# ACTIVITY
What you return should be the complete listing, unchanged, with no pictures in it.

Top of INFORMATION PROVIDED

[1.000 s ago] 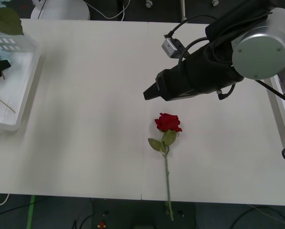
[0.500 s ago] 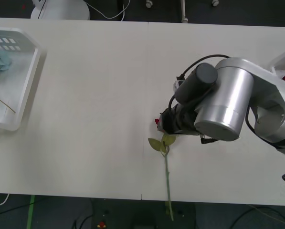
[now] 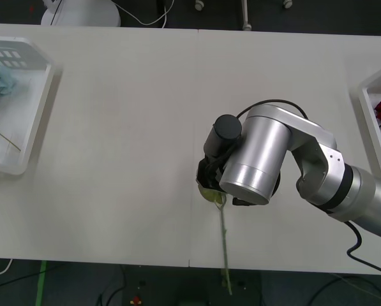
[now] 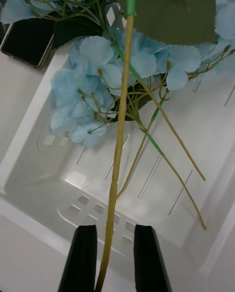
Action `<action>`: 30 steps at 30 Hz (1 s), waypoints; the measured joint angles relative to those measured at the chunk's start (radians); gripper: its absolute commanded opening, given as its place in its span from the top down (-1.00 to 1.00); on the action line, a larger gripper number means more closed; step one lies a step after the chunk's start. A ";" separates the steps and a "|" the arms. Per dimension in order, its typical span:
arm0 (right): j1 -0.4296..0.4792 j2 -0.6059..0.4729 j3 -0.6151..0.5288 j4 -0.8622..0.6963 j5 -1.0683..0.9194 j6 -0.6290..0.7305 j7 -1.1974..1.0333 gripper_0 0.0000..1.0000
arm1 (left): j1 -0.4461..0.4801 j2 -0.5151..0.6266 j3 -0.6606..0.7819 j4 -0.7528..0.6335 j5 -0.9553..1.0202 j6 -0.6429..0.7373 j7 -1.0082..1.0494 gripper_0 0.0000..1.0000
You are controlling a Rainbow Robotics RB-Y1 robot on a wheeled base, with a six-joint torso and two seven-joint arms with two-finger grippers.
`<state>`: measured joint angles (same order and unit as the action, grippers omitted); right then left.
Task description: Put the red flowers into the right box and the blue flowers into the left box
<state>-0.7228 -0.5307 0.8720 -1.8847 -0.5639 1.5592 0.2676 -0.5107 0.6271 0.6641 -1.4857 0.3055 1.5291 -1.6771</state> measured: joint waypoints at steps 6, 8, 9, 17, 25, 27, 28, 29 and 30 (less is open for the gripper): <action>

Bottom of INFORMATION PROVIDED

# COMPLETED EXERCISE
[1.000 s ago] 
[0.500 s ago] 
[now] 
[now] 
Action `<action>`: 30 steps at 30 Hz (1 s), waypoints; the measured joint angles relative to those measured at the chunk's start (radians); gripper: its absolute commanded opening, given as its place in its span from the top down (-1.00 to 1.00); on the action line, a larger gripper number means more closed; step one lies a step after the chunk's start. A ";" separates the steps and a "|" the arms. Per dimension in order, its typical span:
arm0 (right): j1 -0.4296..0.4792 j2 -0.6059..0.4729 j3 -0.6151..0.5288 j4 -0.8622..0.6963 j5 -1.0683..0.9194 j6 -0.6290..0.7305 j7 -1.1974..1.0333 gripper_0 0.0000..1.0000
arm1 (left): j1 -0.4461..0.4801 j2 -0.5151..0.6266 j3 -0.6606..0.7819 j4 -0.7528..0.6335 j5 -0.9553..1.0202 j6 -0.6429..0.7373 j7 -1.0082..1.0494 gripper_0 0.0000..1.0000
You are controlling a Rainbow Robotics RB-Y1 robot on a wheeled base, with a six-joint torso and two seven-joint arms with two-finger grippers.
`<state>`: measured joint angles (same order and unit as the action, grippers omitted); right then left.
Task description: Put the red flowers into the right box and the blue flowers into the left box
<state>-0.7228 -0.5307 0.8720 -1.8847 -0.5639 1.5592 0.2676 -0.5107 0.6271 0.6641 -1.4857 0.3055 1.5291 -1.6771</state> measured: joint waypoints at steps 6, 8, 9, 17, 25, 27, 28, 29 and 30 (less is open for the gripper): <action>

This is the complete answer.